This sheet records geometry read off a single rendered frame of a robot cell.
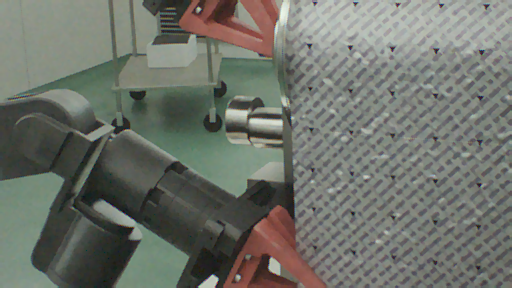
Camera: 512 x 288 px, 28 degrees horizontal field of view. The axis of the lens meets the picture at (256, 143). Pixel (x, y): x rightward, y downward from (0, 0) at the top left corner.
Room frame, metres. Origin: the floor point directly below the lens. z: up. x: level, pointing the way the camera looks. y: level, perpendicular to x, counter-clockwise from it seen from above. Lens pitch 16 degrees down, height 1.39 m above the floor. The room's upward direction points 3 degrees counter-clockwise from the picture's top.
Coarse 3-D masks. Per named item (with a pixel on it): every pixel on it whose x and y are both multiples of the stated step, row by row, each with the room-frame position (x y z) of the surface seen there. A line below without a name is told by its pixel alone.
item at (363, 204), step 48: (336, 144) 0.69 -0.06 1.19; (384, 144) 0.68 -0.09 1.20; (432, 144) 0.67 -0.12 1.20; (480, 144) 0.65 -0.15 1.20; (336, 192) 0.70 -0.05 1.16; (384, 192) 0.68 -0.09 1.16; (432, 192) 0.67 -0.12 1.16; (480, 192) 0.65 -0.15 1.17; (336, 240) 0.70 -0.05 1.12; (384, 240) 0.68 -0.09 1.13; (432, 240) 0.67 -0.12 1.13; (480, 240) 0.65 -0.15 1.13
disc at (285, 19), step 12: (288, 0) 0.71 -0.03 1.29; (288, 12) 0.71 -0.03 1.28; (288, 24) 0.71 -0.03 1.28; (288, 36) 0.71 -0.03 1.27; (288, 48) 0.71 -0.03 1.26; (288, 60) 0.71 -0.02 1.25; (288, 72) 0.71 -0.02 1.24; (288, 84) 0.71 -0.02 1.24; (288, 96) 0.70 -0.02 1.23; (288, 108) 0.71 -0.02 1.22; (288, 120) 0.71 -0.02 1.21
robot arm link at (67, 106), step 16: (32, 96) 0.80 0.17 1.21; (48, 96) 0.76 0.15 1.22; (64, 96) 0.78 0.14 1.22; (80, 96) 0.81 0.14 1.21; (0, 112) 0.75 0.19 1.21; (16, 112) 0.75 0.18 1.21; (48, 112) 0.75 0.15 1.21; (64, 112) 0.74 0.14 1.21; (80, 112) 0.77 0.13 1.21; (0, 128) 0.75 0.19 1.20; (80, 128) 0.76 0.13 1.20; (96, 128) 0.80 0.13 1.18; (0, 144) 0.75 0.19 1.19; (0, 160) 0.74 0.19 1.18; (16, 160) 0.74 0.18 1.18; (0, 176) 0.74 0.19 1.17; (16, 176) 0.74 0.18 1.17
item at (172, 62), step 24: (168, 48) 5.66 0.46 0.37; (192, 48) 5.82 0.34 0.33; (216, 48) 6.01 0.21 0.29; (144, 72) 5.56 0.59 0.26; (168, 72) 5.53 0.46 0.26; (192, 72) 5.50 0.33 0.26; (216, 72) 5.47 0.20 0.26; (144, 96) 6.02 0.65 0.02; (216, 96) 6.01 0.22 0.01; (120, 120) 5.21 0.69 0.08; (216, 120) 5.21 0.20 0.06
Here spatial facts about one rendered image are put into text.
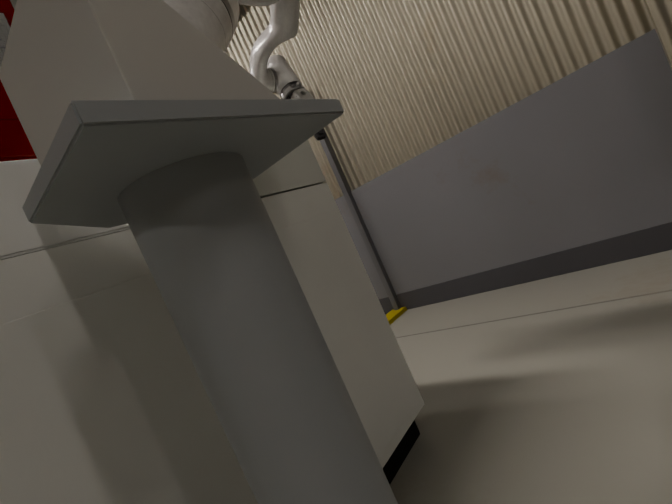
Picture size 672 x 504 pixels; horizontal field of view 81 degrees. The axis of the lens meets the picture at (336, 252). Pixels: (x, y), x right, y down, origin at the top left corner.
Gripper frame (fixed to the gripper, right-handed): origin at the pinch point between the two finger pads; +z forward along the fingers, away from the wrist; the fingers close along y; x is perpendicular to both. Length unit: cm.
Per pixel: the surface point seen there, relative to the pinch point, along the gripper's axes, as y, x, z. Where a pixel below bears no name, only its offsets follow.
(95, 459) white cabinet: -18, 78, 60
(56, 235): -26, 72, 28
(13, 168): -30, 74, 17
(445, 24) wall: 12, -115, -58
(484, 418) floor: 17, -7, 97
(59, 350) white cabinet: -23, 77, 44
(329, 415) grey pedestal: -41, 52, 71
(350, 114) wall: 81, -90, -71
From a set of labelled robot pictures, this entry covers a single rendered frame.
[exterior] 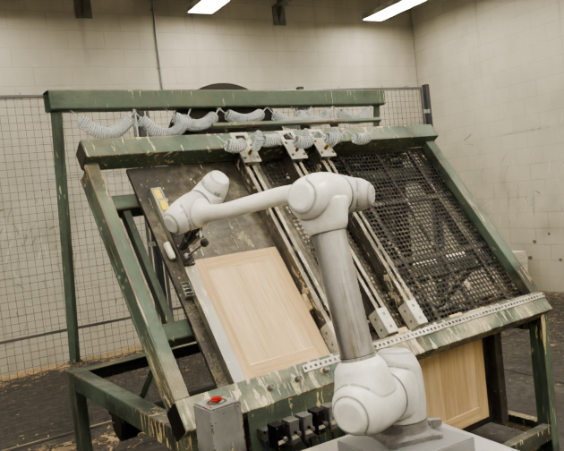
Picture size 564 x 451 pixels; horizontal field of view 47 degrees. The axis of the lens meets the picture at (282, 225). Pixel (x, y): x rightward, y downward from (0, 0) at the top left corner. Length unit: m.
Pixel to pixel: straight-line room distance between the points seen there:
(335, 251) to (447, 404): 1.88
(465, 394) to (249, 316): 1.45
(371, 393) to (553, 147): 6.73
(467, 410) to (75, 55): 5.65
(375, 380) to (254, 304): 1.01
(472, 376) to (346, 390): 1.94
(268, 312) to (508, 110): 6.42
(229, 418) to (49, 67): 5.85
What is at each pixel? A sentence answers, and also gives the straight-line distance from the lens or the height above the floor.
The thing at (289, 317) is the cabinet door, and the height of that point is 1.06.
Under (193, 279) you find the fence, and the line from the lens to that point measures 2.66.
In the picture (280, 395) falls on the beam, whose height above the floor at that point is 0.83.
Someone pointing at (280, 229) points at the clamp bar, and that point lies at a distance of 2.96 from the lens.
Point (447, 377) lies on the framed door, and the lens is 3.55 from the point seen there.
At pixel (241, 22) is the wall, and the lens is 8.47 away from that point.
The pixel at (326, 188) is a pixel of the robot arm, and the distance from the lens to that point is 1.82.
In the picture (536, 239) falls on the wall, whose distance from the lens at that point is 8.60.
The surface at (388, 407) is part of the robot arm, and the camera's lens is 1.86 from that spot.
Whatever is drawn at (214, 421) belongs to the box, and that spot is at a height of 0.89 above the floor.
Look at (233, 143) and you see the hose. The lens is 3.00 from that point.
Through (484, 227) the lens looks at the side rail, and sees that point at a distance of 3.85.
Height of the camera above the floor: 1.60
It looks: 3 degrees down
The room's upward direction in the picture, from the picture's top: 6 degrees counter-clockwise
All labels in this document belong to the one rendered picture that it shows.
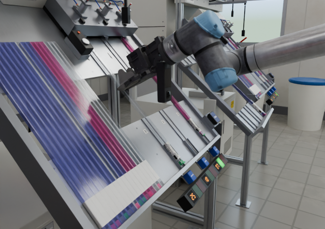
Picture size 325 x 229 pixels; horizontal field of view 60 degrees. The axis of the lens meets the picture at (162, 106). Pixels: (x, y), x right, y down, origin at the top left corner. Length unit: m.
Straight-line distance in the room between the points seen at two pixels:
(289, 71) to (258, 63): 3.58
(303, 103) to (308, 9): 1.30
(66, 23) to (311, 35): 0.68
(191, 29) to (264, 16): 3.72
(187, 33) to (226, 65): 0.12
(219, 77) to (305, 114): 3.10
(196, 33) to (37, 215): 0.65
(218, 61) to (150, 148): 0.31
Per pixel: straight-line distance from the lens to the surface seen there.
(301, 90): 3.70
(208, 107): 1.37
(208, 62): 0.70
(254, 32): 4.44
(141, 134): 0.82
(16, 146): 0.64
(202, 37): 0.71
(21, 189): 1.05
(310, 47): 0.77
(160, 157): 0.82
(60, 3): 0.97
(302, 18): 4.34
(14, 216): 0.92
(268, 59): 0.79
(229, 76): 0.70
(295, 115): 3.80
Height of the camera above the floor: 1.10
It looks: 14 degrees down
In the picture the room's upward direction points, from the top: straight up
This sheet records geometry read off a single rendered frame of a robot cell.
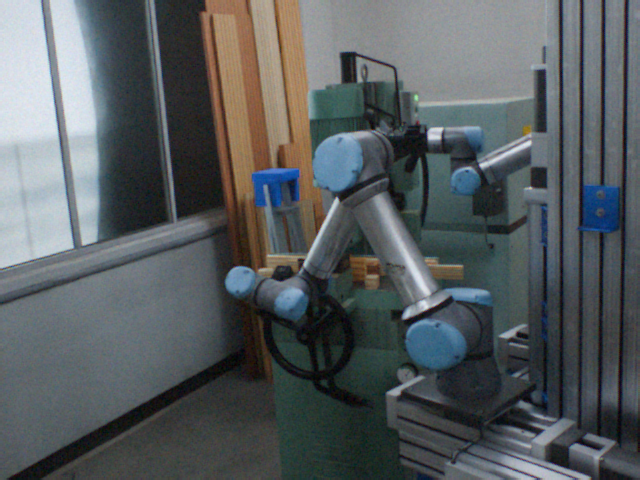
==========
**Exercise brief**
What lines of the listing contain the word "cabinet"? Copy them all.

**Task output**
(95, 459) white cabinet: -18, 78, 60
(59, 350) white cabinet: -23, 77, 44
The thing at (289, 317) is the cabinet door, and the height of that point is 1.06.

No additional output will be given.